Question

The north pole of a magnet is brought down along the axis of a horizontal circular coil (figure). As a result, the flux through the coil changes from 0.4 Weber to 0.9 Weber in an interval of half of a second. Find the average emf included during this period. Is the induced current clockwise or anticlockwise as you look into the coil from the side of the magnet?

Answer 1

Hint: To answer this question we should be familiar with that of the equation of emf. Once we write down the equation, we can easily obtain the emf for this question by putting the values that are already mentioned to us. On the basis of the sign of the emf that we will get we can determine the direction of it.

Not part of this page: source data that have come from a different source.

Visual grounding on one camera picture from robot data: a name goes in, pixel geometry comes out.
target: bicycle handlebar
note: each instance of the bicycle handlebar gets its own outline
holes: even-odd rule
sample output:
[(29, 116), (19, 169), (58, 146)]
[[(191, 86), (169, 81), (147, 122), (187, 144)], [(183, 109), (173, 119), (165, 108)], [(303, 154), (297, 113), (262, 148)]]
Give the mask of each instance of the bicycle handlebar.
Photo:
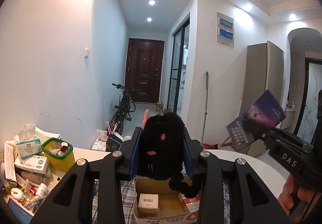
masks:
[(129, 88), (129, 87), (122, 86), (121, 84), (115, 84), (115, 83), (112, 83), (112, 85), (115, 86), (118, 89), (128, 89), (128, 90), (131, 90), (133, 92), (139, 92), (139, 90), (135, 89), (134, 87)]

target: pink embroidered eye
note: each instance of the pink embroidered eye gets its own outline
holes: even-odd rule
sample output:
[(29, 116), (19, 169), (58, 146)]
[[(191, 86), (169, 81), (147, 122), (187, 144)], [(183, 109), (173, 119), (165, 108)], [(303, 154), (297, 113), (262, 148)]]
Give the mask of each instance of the pink embroidered eye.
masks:
[(147, 152), (147, 155), (148, 156), (154, 156), (154, 155), (156, 155), (157, 153), (155, 152), (155, 151), (148, 151)]

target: yellow container
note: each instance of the yellow container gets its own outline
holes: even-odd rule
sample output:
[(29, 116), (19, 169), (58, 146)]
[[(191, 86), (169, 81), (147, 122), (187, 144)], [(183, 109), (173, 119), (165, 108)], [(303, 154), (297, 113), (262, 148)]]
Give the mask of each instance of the yellow container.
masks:
[(45, 156), (48, 158), (49, 164), (52, 167), (60, 171), (67, 172), (75, 163), (73, 146), (66, 142), (68, 144), (68, 150), (62, 156), (57, 156), (49, 151), (50, 148), (60, 148), (62, 146), (62, 142), (66, 141), (50, 138), (41, 145), (41, 149), (45, 153)]

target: arched doorway
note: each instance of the arched doorway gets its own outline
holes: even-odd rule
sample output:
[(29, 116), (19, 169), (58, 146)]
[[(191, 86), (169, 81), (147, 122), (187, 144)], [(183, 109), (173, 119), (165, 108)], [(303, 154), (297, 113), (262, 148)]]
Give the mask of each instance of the arched doorway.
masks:
[(322, 89), (322, 34), (312, 28), (292, 30), (287, 131), (312, 142), (317, 125), (318, 92)]

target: bicycle
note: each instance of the bicycle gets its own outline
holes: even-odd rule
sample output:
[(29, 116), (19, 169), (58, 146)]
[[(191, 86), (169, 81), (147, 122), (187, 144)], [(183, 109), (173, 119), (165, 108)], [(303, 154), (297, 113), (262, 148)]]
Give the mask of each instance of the bicycle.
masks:
[[(131, 118), (130, 112), (134, 112), (136, 110), (135, 103), (131, 98), (131, 92), (138, 92), (139, 90), (135, 88), (128, 88), (128, 87), (122, 86), (121, 84), (112, 83), (112, 85), (115, 86), (115, 88), (117, 89), (124, 89), (122, 94), (123, 95), (122, 100), (120, 101), (120, 105), (115, 105), (115, 108), (118, 110), (114, 117), (114, 121), (118, 124), (115, 131), (118, 134), (122, 135), (123, 129), (124, 129), (124, 120), (126, 119), (127, 121), (131, 121), (132, 118)], [(133, 103), (134, 110), (130, 110), (131, 103)]]

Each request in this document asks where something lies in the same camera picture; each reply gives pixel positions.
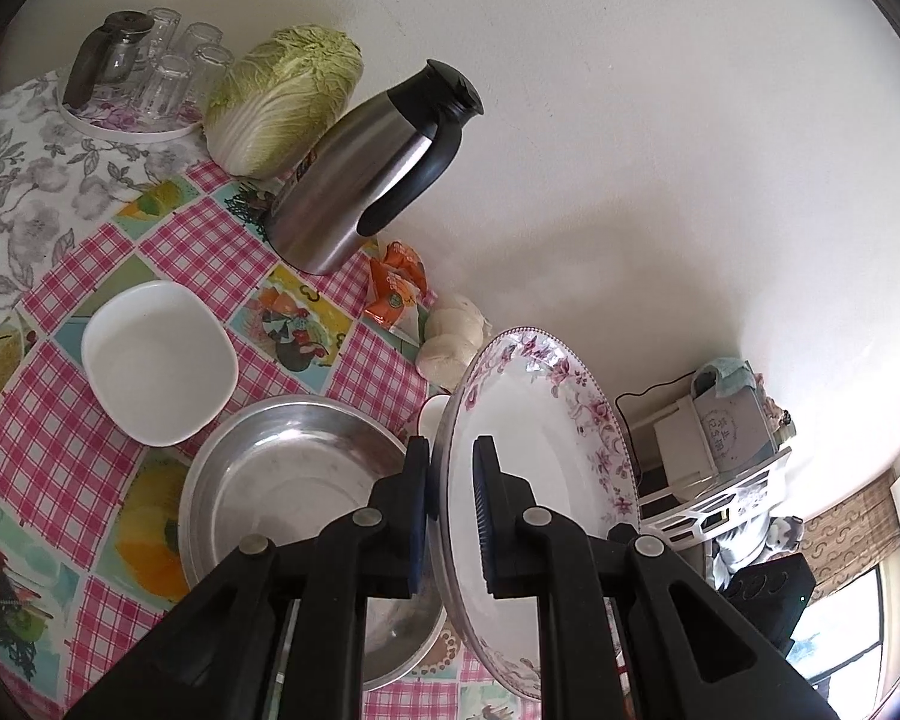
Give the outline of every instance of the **black thermos handle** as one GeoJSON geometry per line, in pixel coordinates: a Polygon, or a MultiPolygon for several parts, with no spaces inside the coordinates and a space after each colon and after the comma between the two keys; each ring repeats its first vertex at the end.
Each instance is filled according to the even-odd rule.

Complete step by step answer:
We know that induced emf is given as:
$\varepsilon = - \dfrac{{d\phi }}{{dt}}$
So now we have to evaluate the formula by putting the values that are mentioned in the question. So here the expression goes:
$
  \varepsilon = - \dfrac{{(0.9 - 0.4)}}{{0.5}} \\
   \Rightarrow \varepsilon = - 1V \\
$
Thus we can say that the EMF that is produced is 1 V and it will oppose the motion of the magnet towards the coil. The direction of the current will be in an anticlockwise direction in this case, in the coil and it will behave as the north pole of the magnet.

Note: For the easy understanding of such questions we should be knowing that if a magnet is moved into a coil of wire, then changing the magnetic field and the magnetic flux through the coil, will generate a voltage in the coil. This is known as the Faraday’s Law.
It is also known that the polarity of the induced emf is such that it will produce a current whose magnetic field will oppose the change that is produced.